WORK TO BE COMPLETED ▸ Scan the data below for the string "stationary". Show every line where it turns up.

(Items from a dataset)
>>>

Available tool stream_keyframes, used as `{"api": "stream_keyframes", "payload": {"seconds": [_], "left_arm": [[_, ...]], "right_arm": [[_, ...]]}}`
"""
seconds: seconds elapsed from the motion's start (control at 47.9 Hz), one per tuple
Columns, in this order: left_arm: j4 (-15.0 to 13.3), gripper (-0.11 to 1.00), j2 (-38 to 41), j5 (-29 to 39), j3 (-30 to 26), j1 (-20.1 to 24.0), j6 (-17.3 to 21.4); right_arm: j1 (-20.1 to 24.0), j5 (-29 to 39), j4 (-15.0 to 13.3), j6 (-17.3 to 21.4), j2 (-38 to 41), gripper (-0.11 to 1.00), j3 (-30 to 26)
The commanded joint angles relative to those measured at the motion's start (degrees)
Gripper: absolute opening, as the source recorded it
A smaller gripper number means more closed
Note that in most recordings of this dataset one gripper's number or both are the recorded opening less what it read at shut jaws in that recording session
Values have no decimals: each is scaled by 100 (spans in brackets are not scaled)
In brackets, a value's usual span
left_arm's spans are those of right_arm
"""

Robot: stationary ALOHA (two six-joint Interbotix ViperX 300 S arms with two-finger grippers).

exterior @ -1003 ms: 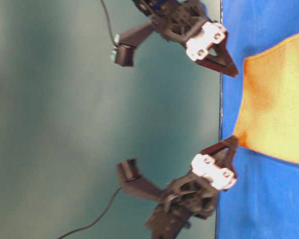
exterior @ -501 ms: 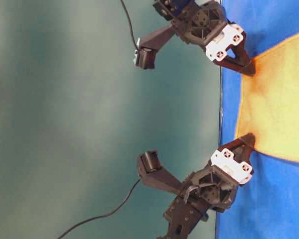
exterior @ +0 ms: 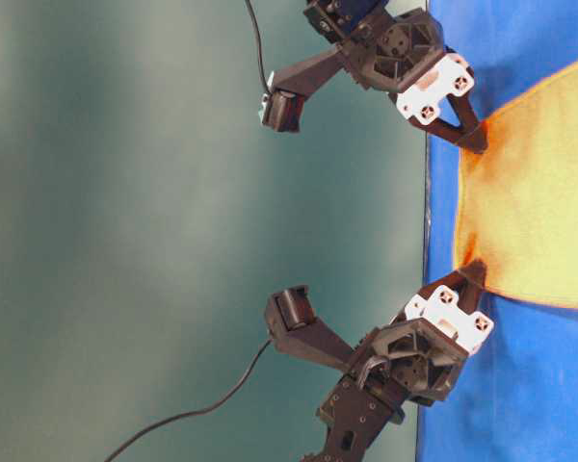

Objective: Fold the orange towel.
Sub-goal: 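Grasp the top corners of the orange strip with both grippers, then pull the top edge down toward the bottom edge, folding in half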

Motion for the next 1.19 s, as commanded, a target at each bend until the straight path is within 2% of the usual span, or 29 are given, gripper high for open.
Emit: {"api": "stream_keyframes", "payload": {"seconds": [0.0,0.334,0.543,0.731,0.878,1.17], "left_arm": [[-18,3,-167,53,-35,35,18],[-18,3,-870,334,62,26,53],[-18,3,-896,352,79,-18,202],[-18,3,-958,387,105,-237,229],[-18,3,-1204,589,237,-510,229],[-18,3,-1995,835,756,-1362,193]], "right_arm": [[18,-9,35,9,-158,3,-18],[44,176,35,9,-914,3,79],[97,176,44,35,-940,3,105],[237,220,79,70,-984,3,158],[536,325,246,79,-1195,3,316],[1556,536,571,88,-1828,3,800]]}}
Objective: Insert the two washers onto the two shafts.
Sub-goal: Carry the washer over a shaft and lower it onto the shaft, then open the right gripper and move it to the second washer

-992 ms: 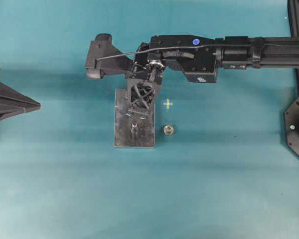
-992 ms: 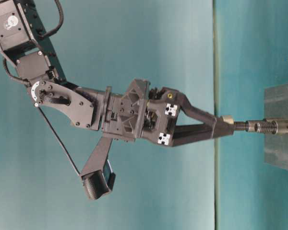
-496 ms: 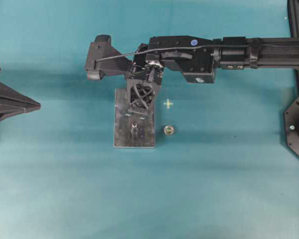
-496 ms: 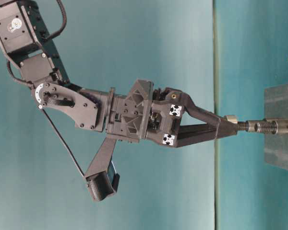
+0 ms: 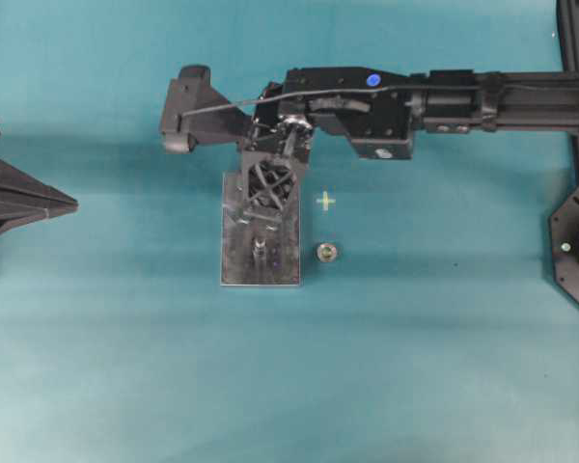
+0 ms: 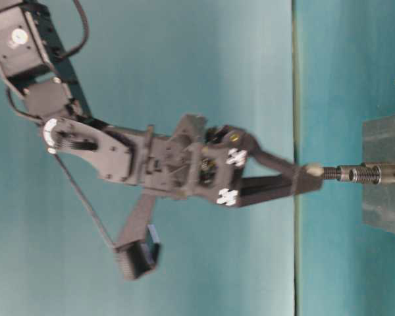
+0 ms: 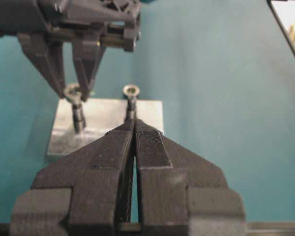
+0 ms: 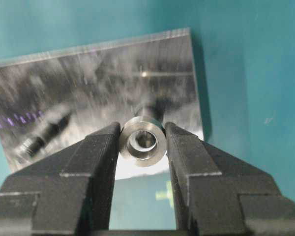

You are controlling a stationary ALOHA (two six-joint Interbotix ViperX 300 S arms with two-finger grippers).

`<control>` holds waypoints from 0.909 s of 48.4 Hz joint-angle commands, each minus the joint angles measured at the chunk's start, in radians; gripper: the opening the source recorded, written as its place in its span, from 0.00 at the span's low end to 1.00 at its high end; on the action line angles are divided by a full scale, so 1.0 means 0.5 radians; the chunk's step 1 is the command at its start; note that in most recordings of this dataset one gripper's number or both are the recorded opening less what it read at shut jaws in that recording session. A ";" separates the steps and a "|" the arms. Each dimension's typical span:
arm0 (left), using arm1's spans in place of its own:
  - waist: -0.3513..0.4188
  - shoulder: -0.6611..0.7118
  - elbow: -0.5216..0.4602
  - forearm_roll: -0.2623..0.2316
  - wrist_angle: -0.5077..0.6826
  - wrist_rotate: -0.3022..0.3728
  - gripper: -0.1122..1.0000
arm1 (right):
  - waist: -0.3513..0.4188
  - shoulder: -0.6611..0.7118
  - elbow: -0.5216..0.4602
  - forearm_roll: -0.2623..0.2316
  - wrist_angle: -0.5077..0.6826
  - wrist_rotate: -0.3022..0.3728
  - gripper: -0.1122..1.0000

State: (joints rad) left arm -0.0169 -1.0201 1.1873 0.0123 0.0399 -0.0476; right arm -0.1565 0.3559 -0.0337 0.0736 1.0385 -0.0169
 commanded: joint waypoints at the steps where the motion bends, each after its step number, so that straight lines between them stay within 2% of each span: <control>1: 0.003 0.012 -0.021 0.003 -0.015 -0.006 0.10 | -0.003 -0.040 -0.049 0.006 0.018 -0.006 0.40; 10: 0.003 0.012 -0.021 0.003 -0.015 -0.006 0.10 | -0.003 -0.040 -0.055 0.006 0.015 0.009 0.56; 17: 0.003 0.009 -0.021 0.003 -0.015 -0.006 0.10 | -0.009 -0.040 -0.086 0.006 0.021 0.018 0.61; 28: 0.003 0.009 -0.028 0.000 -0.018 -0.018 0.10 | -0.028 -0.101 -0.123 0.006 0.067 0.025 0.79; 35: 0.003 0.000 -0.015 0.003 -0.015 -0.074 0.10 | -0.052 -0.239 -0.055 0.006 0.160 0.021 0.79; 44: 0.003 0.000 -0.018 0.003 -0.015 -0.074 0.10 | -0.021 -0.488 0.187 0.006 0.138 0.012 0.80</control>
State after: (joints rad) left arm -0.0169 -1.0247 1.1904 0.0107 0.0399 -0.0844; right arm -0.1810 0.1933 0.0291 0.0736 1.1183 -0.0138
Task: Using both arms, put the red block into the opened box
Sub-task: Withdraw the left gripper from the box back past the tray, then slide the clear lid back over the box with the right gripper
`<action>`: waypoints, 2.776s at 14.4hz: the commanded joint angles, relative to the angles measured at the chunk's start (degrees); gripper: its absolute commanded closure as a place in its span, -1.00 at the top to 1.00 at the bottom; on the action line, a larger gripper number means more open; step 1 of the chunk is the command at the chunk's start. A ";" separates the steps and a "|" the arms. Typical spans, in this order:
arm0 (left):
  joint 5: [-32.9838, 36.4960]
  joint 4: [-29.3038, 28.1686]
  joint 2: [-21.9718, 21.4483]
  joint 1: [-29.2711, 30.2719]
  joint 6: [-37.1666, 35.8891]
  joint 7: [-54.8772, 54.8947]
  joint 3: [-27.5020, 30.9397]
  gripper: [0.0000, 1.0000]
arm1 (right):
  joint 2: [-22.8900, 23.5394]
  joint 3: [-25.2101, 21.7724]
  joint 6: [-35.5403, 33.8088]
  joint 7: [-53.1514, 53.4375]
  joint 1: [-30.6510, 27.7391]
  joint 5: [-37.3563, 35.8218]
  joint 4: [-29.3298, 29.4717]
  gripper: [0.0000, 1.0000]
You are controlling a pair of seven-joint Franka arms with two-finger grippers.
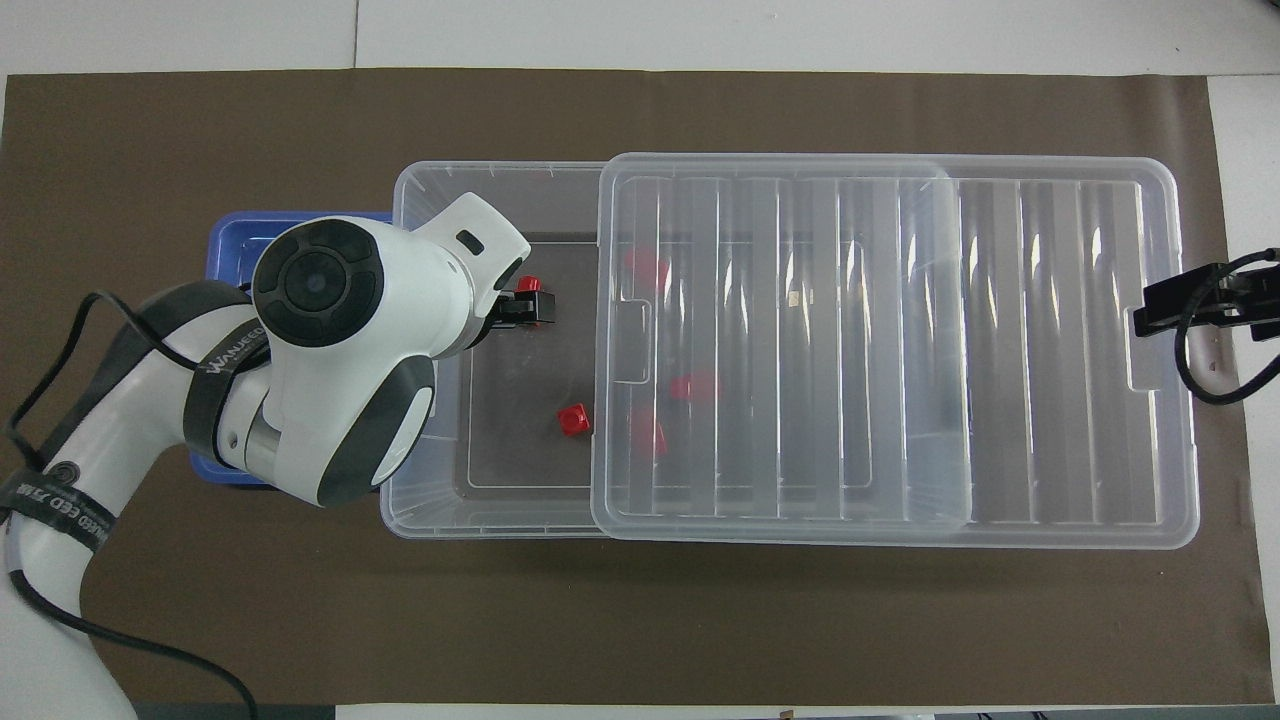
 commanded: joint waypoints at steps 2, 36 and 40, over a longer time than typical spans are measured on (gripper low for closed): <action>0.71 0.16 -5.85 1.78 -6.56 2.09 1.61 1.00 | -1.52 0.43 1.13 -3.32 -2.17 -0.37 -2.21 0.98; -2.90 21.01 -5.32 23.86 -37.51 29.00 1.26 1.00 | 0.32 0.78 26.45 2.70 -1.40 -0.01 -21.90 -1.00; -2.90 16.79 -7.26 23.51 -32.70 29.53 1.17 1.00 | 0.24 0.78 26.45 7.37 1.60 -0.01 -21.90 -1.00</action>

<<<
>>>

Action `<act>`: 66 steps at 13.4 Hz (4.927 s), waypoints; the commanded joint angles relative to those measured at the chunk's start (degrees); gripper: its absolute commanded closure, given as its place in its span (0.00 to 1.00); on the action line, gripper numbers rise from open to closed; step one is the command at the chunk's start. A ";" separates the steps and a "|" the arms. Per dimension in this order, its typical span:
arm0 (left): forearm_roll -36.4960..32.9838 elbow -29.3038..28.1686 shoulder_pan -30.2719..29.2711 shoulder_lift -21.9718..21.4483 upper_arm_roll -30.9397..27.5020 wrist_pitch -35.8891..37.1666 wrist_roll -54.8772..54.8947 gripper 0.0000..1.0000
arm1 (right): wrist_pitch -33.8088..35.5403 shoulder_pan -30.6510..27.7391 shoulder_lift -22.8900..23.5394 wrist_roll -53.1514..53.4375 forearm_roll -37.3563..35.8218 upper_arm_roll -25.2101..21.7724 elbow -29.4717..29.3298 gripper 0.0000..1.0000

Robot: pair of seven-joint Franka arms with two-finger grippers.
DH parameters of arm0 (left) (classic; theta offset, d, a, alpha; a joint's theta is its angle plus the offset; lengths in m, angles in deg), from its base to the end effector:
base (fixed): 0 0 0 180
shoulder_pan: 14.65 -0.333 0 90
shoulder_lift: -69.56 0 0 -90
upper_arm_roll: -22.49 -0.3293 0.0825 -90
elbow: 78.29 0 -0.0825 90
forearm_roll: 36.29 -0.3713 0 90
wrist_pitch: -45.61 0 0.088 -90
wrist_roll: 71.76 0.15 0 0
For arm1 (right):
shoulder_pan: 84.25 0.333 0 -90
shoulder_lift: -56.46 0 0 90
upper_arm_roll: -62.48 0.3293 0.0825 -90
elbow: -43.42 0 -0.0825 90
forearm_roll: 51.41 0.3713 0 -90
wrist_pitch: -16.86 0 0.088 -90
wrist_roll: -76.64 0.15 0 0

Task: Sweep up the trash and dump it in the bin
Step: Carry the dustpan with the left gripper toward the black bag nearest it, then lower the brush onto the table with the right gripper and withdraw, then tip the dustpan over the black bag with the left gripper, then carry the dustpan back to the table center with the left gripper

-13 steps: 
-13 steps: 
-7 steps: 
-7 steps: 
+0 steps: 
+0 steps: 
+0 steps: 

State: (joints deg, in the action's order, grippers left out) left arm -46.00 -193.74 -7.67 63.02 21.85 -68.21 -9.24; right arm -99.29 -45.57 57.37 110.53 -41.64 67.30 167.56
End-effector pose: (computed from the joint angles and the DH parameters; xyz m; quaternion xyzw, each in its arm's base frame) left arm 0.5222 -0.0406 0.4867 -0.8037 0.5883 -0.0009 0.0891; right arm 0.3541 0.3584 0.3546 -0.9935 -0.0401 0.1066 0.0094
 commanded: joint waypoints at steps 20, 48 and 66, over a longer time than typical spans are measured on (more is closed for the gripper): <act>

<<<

TASK ANSWER ▸
Robot: stationary ALOHA (two six-joint Interbotix ViperX 300 S arms with two-finger grippers).
You are controlling a stationary ALOHA (two six-joint Interbotix ViperX 300 S arms with two-finger grippers).

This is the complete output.